> _PROBLEM DETAILS_
Every line of the listing that holds the word "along" should be returned.

> _SUPPLIED DATA_
..............................
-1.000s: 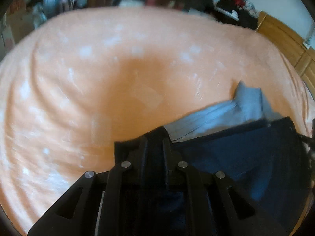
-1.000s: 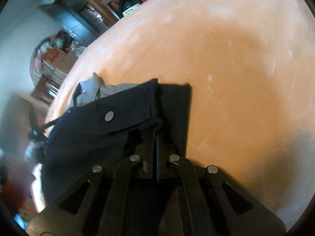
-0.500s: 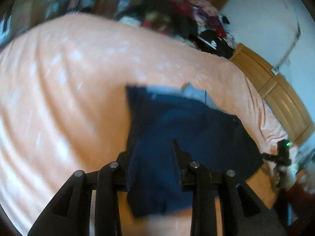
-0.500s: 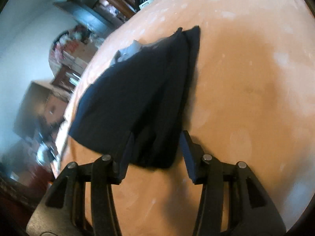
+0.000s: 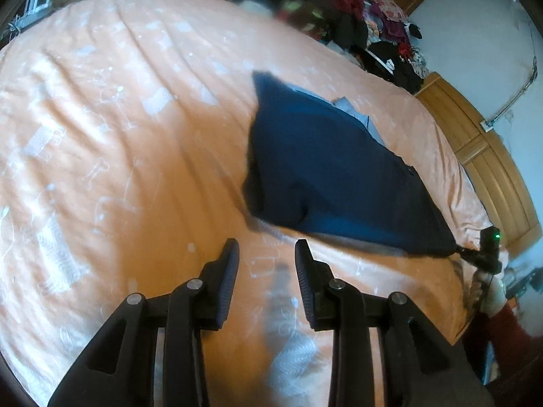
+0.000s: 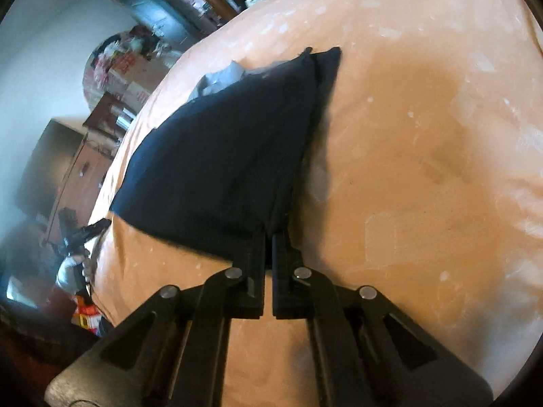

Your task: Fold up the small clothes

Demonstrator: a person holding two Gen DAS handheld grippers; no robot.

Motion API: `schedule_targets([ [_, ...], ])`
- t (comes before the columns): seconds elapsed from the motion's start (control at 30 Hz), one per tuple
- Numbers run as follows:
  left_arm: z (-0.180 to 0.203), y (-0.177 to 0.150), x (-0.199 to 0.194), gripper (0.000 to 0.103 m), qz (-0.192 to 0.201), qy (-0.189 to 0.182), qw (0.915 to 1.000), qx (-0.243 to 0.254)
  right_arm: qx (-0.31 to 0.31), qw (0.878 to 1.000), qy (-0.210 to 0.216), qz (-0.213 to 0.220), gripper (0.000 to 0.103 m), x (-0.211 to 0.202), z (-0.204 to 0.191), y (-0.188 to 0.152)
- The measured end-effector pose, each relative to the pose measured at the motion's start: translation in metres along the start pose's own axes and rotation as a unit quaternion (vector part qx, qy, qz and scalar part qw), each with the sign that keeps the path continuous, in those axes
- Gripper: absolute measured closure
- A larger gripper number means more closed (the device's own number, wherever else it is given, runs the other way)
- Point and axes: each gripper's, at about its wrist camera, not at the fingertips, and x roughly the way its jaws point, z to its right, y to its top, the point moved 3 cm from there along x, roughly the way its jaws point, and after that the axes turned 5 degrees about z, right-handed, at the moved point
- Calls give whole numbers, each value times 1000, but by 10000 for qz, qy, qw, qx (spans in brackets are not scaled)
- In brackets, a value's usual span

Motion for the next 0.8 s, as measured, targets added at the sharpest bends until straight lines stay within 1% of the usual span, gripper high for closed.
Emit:
schedule_targets([
  [0.07,-1,-5,-2,68,-5,-22,10000,-82,-185,9996,-129,-179,102,5,-3,-5],
  [0.13,2,-9,-2,64,-14,-123,9998,-147,-181,9995,-194,-163,102,6,0,-6],
  [0.17,4,-11,-1,63,-20,-155,9997,-174,-203,9992,-314,-111,101,2,3,-10],
  [0.2,6,-13,0,61,-38,-214,9995,-234,-168,9985,-510,36,96,-4,8,-13],
  [0.23,8,-13,1,59,-35,-260,9993,-281,-44,9985,-534,134,95,-8,11,-14],
  [0.27,10,-13,2,57,-2,-344,9987,-363,115,9983,-493,298,93,-12,14,-17],
  [0.33,11,-10,6,48,134,-467,9971,-579,271,9974,-478,465,89,-13,13,-22],
  [0.43,15,-4,17,46,225,-593,9942,-872,278,9980,-311,471,83,-7,0,-32],
  [0.47,17,-1,22,45,240,-626,9936,-909,199,9985,-296,417,78,-3,-6,-35],
  [0.5,20,1,30,43,233,-573,9938,-919,132,9986,-332,385,70,1,-11,-38],
  [0.6,22,11,51,42,292,-418,9931,-1056,136,9989,-241,366,70,8,-18,-41],
  [0.67,18,19,59,42,467,-350,9900,-1284,168,9988,-215,410,69,6,-21,-42],
  [0.7,14,23,61,50,556,-281,9888,-1357,171,9987,-215,438,69,5,-23,-43],
  [0.73,8,25,61,74,642,-169,9874,-1438,148,9985,-254,460,69,3,-26,-44],
  [0.77,-2,26,61,91,726,-77,9847,-1581,113,9984,-297,472,69,1,-29,-45],
  [0.8,-10,23,61,93,776,-233,9804,-1796,54,9981,-358,493,69,-1,-33,-47],
])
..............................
> _SOLVED EXERCISE_
- The measured end-effector pose, each relative to the pose measured at the motion's start: translation in metres along the start pose's own axes and rotation as a unit quaternion (vector part qx, qy, qz and scalar part qw), each with the sign that keeps the path continuous, in those axes
- Point and axes: each gripper's, at about its wrist camera, not at the fingertips, and x roughly the way its jaws point, z to its right, y to its top, the point moved 3 cm from there along x, roughly the way its jaws point, and after that the axes turned 5 degrees about z, right-handed, at the moved point

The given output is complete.